Acquisitions are subject to the uncertainties of evaluating recoverable reserves and potential liabilities. Our recent growth is due in part to acquisitions of properties with additional development potential and properties with minimal production at acquisition but significant growth potential, and we expect acquisitions will continue to contribute to our future growth. Successful acquisitions require an assessment of a number of factors, many of which are beyond our control. These factors include: recoverable reserves, exploration potential, future oil and natural gas prices, operating costs, production taxes and potential environmental and other liabilities. Such assessments are inexact and their accuracy is inherently uncertain. In connection with our assessments, we perform a review of the acquired properties, which we believe is generally consistent with industry practices. However, such a review will not reveal all existing or potential problems. In addition, our review may not allow us to become sufficiently familiar with the properties, and we do not always discover structural, subsurface and environmental problems that may exist or arise. Our review prior to signing a definitive purchase agreement may be even more limited.

We generally are not entitled to contractual indemnification for preclosing liabilities, including environmental liabilities, on acquisitions. Often, we acquire interests in properties on an "as is" basis with limited remedies for breaches of representations and warranties. If material breaches are discovered by us prior to closing, we could require adjustments to the purchase price or if the claims are significant, we or the seller may have a right to terminate the agreement. We could also fail to discover breaches or defects prior to closing and incur significant unknown liabilities, including environmental liabilities, or experience losses due to title defects, for which we would have limited or no contractual remedies or insurance coverage.

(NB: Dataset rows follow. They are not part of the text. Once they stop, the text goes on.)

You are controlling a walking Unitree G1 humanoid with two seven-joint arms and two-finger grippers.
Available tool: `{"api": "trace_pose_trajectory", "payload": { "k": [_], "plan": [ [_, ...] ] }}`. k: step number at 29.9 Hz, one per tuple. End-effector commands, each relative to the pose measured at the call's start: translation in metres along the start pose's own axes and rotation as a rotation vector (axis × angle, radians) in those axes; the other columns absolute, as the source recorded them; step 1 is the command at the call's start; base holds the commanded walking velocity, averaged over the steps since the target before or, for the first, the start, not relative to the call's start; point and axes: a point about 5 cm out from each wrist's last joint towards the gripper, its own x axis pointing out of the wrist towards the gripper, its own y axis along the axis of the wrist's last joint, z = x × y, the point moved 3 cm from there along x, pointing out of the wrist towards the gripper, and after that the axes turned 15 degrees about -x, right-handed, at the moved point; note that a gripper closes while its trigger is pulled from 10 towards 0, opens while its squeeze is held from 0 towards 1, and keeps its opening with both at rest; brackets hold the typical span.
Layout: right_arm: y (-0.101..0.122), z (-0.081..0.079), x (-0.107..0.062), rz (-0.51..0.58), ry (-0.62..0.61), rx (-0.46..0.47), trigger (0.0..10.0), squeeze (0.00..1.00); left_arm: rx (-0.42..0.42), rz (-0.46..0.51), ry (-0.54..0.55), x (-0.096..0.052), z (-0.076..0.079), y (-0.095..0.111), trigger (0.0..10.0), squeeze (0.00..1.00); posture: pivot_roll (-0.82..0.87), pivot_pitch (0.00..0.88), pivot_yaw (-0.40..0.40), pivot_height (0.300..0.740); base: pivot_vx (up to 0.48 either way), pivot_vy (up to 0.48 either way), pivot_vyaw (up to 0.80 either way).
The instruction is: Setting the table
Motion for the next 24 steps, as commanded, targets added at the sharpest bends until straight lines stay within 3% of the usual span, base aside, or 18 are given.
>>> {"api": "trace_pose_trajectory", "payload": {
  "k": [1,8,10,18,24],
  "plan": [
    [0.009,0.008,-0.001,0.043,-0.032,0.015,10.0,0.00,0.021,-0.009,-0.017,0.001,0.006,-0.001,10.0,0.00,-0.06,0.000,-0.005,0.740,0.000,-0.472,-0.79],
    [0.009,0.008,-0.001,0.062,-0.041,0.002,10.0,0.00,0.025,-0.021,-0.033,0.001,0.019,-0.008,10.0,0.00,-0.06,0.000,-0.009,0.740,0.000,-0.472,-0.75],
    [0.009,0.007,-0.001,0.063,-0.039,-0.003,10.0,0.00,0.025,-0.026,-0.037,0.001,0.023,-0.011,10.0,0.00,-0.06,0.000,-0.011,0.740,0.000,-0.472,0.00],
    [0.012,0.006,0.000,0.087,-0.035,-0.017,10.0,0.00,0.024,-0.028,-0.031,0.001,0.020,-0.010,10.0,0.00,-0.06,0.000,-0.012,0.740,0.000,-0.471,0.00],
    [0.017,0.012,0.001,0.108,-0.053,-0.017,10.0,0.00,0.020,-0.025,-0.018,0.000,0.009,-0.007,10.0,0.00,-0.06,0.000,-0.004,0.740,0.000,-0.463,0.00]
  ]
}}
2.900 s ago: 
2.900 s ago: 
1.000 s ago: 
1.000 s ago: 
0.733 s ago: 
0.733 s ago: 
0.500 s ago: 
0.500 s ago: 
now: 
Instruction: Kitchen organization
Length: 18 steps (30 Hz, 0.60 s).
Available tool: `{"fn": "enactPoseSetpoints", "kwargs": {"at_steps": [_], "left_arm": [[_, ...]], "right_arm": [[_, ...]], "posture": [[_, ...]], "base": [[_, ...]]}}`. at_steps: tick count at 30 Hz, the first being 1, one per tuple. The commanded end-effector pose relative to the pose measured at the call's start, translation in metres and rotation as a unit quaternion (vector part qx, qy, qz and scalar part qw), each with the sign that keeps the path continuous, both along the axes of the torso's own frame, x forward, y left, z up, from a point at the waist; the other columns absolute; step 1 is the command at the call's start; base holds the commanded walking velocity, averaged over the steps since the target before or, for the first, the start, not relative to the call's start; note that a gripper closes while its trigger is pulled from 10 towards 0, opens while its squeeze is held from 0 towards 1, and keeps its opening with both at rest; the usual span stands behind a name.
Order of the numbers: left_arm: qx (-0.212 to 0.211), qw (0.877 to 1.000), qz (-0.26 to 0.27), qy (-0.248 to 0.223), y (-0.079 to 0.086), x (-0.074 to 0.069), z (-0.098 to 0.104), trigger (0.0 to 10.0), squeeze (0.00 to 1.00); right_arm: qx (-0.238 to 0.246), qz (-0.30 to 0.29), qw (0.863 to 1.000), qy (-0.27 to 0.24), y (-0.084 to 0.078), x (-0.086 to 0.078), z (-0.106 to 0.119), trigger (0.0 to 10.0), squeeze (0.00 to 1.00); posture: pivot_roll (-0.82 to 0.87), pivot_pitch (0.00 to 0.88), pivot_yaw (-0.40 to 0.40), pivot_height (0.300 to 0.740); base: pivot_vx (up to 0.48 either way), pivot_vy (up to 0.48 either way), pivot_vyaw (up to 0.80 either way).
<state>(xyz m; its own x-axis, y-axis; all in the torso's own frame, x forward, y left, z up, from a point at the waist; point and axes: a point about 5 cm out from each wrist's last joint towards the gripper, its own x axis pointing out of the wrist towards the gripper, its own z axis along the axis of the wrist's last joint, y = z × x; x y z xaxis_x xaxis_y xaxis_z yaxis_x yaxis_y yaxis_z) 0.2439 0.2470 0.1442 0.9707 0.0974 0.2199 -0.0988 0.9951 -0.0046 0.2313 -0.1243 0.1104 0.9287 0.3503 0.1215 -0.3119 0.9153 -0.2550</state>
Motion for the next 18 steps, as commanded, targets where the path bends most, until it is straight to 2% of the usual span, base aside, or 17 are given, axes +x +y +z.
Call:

There are risks in acquiring producing properties, including difficulties in integrating acquired properties into our business, additional liabilities and expenses associated with acquired properties, diversion of management attention, and costs of increased scope, geographic diversity and complexity of our operations. Increasing our reserve base through acquisitions is an important part of our business strategy. Any acquisition involves potential risks, including, among other things:

  • the validity of our assumptions about reserves, future production, the future prices of oil and natural gas, revenues and costs, including synergies;
  • an inability to integrate successfully the properties and businesses we acquire;
  • a decrease in our liquidity to the extent we use a significant portion of our available cash or borrowing capacity to finance acquisitions;
  • a significant increase in our interest expense or financial leverage if we incur debt to finance acquisitions;
  • the assumption of unknown liabilities, losses or costs for which we are not indemnified or for which our indemnity is inadequate;
  • the diversion of management’s attention from other business concerns;
  • an inability to hire, train or retain qualified personnel to manage and operate our growing business and assets;
  • unforeseen difficulties encountered in operating in new geographic areas; and
  • customer or key employee losses at the acquired businesses.

Our decision to acquire a property or business will depend in part on the evaluation of data obtained from production reports and engineering studies, geophysical and geological analyses and seismic and other information, the results of which are often inconclusive and subject to various interpretations.

Also, our reviews of acquired properties are inherently incomplete because it generally is not feasible to perform an in-depth review of the individual properties involved in each acquisition. Even a detailed review of records and properties may not necessarily reveal existing or potential problems, nor will it permit a buyer to become sufficiently familiar with the properties to assess fully their deficiencies and potential problems. Inspections may not always be performed on every well, and environmental problems, such as ground water contamination, are not necessarily observable even when an inspection is undertaken.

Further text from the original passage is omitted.